In [1]:
from bs4 import BeautifulSoup
from urllib2 import urlopen
import bs4
import pandas as pd
import pickle
import time
import calendar
import requests
import re
from IPython.display import Image
from sklearn.ensemble import RandomForestClassifier as RFC
from sklearn.model_selection import train_test_split
import numpy as np
In [2]:
Image(filename='logo.png')
Out[2]:

The NBA as a league has embraced analytics. Teams now make decisions based on data, which players fit in best to their system, how defense and offense should be played, which shots are valuable.

Because of this, lots of data is available online to be used an analyzed. I will be utilizing two different websites that specialize in NBA data; Basketball Reference and FiveThirtyEight. Basketball Reference gives data to fans, accessable in tables you can find yearly, weekly and daily stats for each team. I will focus on the 2016-2017 season, extracting each team along with their total wins, losses, win percentage, games behind the leader of their conference, points scored per game, and opponents points scored per game. This will be stored into a data frame and dumped as a pickle file

In [3]:
def startup():
    dailyStandings = "http://www.basketball-reference.com/leagues/NBA_2017_standings.html"
    allGames = "http://www.basketball-reference.com/leagues/NBA_2017_games-february.html"
    soup = BeautifulSoup(urlopen(dailyStandings), "lxml")
    allTeams = soup.find(class_="standings_confs table_wrapper").div.tbody

    # Lists of all of the types of data to be scraped
    totalTeams = []
    wins = []
    losses = []
    wl_perc = []
    gb = []
    ppg = []
    oppg = []
    conference = []

    # Use beautiful soup to find each of these data points 
    def fillLists(tagIn, conf):
        for i in tagIn:

            if isinstance(i, bs4.element.NavigableString):
                pass
            else:
                totalTeams.append(str((i.contents[0].find('a').text)))
                wins.append(int(i.contents[1].text))
                losses.append(int(i.contents[2].text))
                wl_perc.append(float(i.contents[3].text))
                try:
                    gb.append(float(i.contents[4].text))
                except:
                    gb.append(0.)

                ppg.append(float(i.contents[5].text))
                oppg.append(float(i.contents[6].text))
                conference.append(str(conf))

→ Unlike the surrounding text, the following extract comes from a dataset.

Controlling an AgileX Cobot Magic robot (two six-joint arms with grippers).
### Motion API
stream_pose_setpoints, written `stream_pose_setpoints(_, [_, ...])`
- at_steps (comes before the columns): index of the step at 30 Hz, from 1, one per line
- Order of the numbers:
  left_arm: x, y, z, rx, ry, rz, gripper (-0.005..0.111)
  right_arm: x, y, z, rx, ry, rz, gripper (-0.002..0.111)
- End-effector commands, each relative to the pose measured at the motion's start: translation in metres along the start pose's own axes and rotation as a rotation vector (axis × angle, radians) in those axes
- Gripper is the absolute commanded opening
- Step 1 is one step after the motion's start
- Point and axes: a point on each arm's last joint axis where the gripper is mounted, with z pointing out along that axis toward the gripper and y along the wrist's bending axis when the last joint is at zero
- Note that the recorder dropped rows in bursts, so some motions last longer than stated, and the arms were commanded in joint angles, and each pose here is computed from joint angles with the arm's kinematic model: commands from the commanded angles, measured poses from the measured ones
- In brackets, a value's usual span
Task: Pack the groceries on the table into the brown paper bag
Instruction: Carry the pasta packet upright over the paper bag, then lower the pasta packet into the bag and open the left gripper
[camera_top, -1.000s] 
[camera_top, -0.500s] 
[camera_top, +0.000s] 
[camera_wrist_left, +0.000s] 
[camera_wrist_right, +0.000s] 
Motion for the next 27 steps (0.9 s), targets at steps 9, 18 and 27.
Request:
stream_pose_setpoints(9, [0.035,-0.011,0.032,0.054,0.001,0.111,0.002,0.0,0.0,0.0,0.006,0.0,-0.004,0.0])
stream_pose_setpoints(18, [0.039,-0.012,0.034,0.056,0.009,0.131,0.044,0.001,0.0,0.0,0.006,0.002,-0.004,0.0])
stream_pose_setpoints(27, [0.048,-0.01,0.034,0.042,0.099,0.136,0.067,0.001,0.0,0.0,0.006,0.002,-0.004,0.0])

    # Find the tables that include the data for both conferences
    east = soup.find(class_="standings_confs table_wrapper").find("div",  {"id": "all_confs_standings_E"}).tbody
    west = soup.find(class_="standings_confs table_wrapper").find("div",  {"id": "all_confs_standings_W"}).tbody

    # Perform the scraping
    fillLists(west, 'West')
    fillLists(east, 'East')

    # Build the data frames that will be storing the data
    data = {'Team':totalTeams, 'Win':wins, 'Loss':losses, 'WL %':wl_perc, 'Conference':conference, 'Games Behind':gb, 'Points Per/G':ppg, 'Op Points Per/G':oppg}
    df = pd.DataFrame.from_dict(data)
    df = df[['Team', 'Conference', 'Win', 'Loss', 'WL %', 'Games Behind', 'Points Per/G', 'Op Points Per/G']]
    df = df.sort(['Win'], ascending=[False])

    # Write out the found data to a pickle file
    with open('nba.pickle', 'wb') as handle:
        pickle.dump(df, handle, protocol=pickle.HIGHEST_PROTOCOL)
In [4]:
startup()
/Users/adammorrow1/anaconda/lib/python2.7/site-packages/ipykernel/__main__.py:49: FutureWarning: sort(columns=....) is deprecated, use sort_values(by=.....)

Because games are played daily, I am setting up the post function so that in future implementation (the Dr. Jarvis final project), I will be able to test on my previously collected data so that I can predict who will win the matchup of each days games. So far, this function only grabs the url of the day it is run on's games. This will be further implemented in the future.

In [5]:
def post():
    with open('nba.pickle', 'rb') as handle:
        df = pickle.load(handle)

        date = time.strftime("%D:%M:%Y")
    month = date[:2]
    day = date[3:5]
    day = str(int(day))
    month = str(int(month))
    year = date[6:8]

    #print day, month, year
    cal = dict((str(k),v.lower()) for k,v in enumerate(calendar.month_name))
    #print cal[month]

    searchFor = ("/boxscores/index.cgi?month=%s&day=%s&year=%s" % (day, month, year))
    print searchFor
    #print df
In [6]:
post()
/boxscores/index.cgi?month=28&day=2&year=17
In [7]:
Image(filename='whiteshoe.png')
## Image used from fivethirtyeight.com
Out[7]:

FiveThirtyEight, sometimes referred to as 538, is a website that focuses on opinion poll analysis, politics, economics, and sports blogging. The website, which takes its name from the number of electors in the United States electoral college, 538.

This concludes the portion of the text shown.